Nie zdawałam sobie sprawy z tego jak bardzo byłam zabiegana, dopóki nie zatrzymałam się. Tak naprawdę, nie myślałam o tym, jak bardzo ważne było dla mnie bywanie w różnych miejscach, oraz przebywanie z ludźmi, dopóki nie mogłam tego robić. Nigdy nie myślałam, że nakładam na siebie stres obowiązkami, aż do chwili, kiedy w wyniku restrykcji związanych z COVID-19, nie było więcej obowiązków i musiałam zostać w domu.
Postanowiłam zagłębić się w temat i dowiedzieć się, co jest zakaźne, a co nie. Dokładnie myłam dłonie, pamiętając co dotknęłam i której ręki używałam w obchodzeniu się z tym wszystkim, co mogło mieć na sobie drobnoustroje. Starannie dezynfekowałam klamki w drzwiach i włączniki światła, zmywałam mopem podłogi, szyłam maseczki i opracowywałam procedurę na wypadek, gdybym musiała opóścić dom. To wszystko robiłam, aby chronić siebie i bliskich w domu.
Spędzałam też dużo więcej czasu na oglądaniu wiadomości w telewizji. Szperałam w internecie, aby dowiedzieć się co się dzieje i jak może wyglądać przyszłość. Pomimo wszelkich moich starań i wysiłków, prawdopodobnie poświęcałam też zbyt dużo czasu na szukanie sposobów na rozrywkę i zajęcie myśli, ponieważ było bardzo ciężko pozostawać w jednym miejscu. Potrzeba było trochę czasu, aby przwyczaić się do nowej rutyny cichszego i prostszego życia, aby nauczyć się bycia selektywnym w kwestii tego, co oglądam i czego słucham, oraz aby nauczyć się ograniczać czas na myślenie o pandemii.

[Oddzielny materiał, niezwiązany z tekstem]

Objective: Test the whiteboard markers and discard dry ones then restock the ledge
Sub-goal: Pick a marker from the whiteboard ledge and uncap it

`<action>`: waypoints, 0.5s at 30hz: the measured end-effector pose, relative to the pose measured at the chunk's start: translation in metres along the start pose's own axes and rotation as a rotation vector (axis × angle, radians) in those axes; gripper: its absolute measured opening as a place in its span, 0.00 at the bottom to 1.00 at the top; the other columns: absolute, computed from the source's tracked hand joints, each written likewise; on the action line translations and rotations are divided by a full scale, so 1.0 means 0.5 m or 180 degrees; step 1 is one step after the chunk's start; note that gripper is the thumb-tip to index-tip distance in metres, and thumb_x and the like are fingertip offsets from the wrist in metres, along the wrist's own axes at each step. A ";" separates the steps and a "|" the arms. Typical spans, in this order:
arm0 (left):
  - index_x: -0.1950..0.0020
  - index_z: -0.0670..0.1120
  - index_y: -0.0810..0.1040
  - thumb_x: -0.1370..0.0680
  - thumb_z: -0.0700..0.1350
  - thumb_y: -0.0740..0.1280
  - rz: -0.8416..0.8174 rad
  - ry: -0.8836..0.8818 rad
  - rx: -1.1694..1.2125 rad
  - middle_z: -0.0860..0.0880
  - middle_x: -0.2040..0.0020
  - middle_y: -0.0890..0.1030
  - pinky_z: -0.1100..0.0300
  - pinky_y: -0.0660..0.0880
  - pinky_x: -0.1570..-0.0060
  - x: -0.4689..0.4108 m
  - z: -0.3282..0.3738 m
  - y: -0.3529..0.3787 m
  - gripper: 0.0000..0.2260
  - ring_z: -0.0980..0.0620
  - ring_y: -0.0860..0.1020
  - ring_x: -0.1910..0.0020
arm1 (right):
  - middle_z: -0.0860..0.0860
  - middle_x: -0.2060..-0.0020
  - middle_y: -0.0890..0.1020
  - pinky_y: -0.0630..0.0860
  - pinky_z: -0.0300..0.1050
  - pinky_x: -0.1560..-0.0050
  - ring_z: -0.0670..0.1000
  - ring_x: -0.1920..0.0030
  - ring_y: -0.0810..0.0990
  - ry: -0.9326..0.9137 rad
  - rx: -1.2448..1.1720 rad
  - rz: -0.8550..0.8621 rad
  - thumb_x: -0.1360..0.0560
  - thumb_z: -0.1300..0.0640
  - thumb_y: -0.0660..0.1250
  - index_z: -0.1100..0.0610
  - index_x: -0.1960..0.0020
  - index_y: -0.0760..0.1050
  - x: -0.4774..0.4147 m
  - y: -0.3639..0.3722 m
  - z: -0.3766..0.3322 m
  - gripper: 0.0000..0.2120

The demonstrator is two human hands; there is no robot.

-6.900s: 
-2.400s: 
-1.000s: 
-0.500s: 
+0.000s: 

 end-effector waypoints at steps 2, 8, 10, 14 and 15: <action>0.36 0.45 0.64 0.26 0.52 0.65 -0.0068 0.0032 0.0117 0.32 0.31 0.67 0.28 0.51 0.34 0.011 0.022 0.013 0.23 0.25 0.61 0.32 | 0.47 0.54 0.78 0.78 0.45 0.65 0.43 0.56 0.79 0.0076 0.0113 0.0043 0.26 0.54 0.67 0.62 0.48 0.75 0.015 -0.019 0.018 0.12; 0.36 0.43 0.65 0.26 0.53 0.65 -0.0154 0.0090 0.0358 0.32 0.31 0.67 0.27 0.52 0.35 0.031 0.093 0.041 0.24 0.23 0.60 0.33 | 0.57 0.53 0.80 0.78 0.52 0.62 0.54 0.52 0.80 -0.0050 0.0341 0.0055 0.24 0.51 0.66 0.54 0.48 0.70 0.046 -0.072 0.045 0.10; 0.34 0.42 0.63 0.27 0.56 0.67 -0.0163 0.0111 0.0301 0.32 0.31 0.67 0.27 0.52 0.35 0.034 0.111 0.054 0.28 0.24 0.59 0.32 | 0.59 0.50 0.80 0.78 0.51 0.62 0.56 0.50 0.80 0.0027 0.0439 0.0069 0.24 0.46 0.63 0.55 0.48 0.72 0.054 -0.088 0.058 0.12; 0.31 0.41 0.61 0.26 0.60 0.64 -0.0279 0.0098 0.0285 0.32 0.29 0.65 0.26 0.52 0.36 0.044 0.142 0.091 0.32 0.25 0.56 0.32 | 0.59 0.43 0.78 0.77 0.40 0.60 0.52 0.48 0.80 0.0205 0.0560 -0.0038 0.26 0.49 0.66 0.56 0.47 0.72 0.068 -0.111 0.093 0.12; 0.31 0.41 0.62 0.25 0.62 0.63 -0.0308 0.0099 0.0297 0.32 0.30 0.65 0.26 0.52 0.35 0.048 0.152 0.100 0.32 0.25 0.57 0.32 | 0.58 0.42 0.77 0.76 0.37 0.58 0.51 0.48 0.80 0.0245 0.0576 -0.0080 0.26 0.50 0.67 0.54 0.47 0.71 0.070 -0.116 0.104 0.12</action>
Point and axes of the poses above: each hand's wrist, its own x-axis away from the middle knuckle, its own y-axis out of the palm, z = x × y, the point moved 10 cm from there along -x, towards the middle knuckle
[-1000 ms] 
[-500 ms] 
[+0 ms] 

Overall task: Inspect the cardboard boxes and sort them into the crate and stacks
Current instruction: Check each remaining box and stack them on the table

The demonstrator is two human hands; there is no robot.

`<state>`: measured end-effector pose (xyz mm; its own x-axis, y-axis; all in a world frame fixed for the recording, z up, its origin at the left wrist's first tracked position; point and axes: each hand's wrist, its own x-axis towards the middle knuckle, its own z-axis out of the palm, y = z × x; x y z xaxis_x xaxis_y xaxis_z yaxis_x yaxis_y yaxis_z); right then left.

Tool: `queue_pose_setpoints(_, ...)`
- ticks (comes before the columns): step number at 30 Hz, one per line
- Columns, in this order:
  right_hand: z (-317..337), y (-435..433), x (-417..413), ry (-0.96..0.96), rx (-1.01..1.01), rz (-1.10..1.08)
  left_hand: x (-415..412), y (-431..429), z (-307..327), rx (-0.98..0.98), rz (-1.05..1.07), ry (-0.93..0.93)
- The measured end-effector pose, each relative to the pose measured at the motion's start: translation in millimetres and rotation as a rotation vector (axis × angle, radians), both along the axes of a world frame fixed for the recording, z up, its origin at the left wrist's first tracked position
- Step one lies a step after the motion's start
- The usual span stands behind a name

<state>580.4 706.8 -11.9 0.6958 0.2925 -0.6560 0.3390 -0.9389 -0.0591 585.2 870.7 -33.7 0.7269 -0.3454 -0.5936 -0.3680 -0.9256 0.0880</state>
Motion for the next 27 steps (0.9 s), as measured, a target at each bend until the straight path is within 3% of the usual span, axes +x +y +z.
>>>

A więc, spędzałam więcej czasu w ogrodzie. Zajmowałam się maleńkimi młodymi pędami i obserwowałam jak puszczają pąki. W nowym, cichszym świecie, było mniej ruchu ulicznego i samolotów, więc mogłam słuchać ptasich śpiewów oraz kościelne dzwony. Poznałam moc azylu, posiadania miejsca, gdzie mogłam się udać, bez ludzi wokół siebie, bez mediów, gdzie mogłam ochronić się przed zarazą strachu i lęku przetaczającą się przez świat.
Mój świat stał się mniejszy, ale moje wewnętrzne życie stało się nieco większe. Ponieważ nie dopuszczałam innych myśli, mogłam łączyć się duchowo z Bogiem i odnajdywać pokój pośród burzy. Miałam poczucie jakbym przechodziła przez ucho igielne, o którym mówił Jezus1 i wkarczała do królestwa niebieskiego, zrzucając zmartwienia oraz troski i widząc życie nieco bardziej wyraźnie.
Modlę się gorączkowo za tych, którzy cierpią, umierają i muszą radzić sobie ze stratą bliskich, dochodów, czy też bezpieczeństwa. Nieustannie modlę się też w intencji własnego bezpieczeństwa. Ale mam to szczęście, że odnalazłam miejsce, w którym mogę poddać się kwarantannie i ochronić swoją duszę przez wirusowymi atakami starchu i lęku. W najciemniejszych czasach ciemności, Boże światło świeci jaśniej, aby prowadzić nas i pomóc nam przez to wszystko przejść.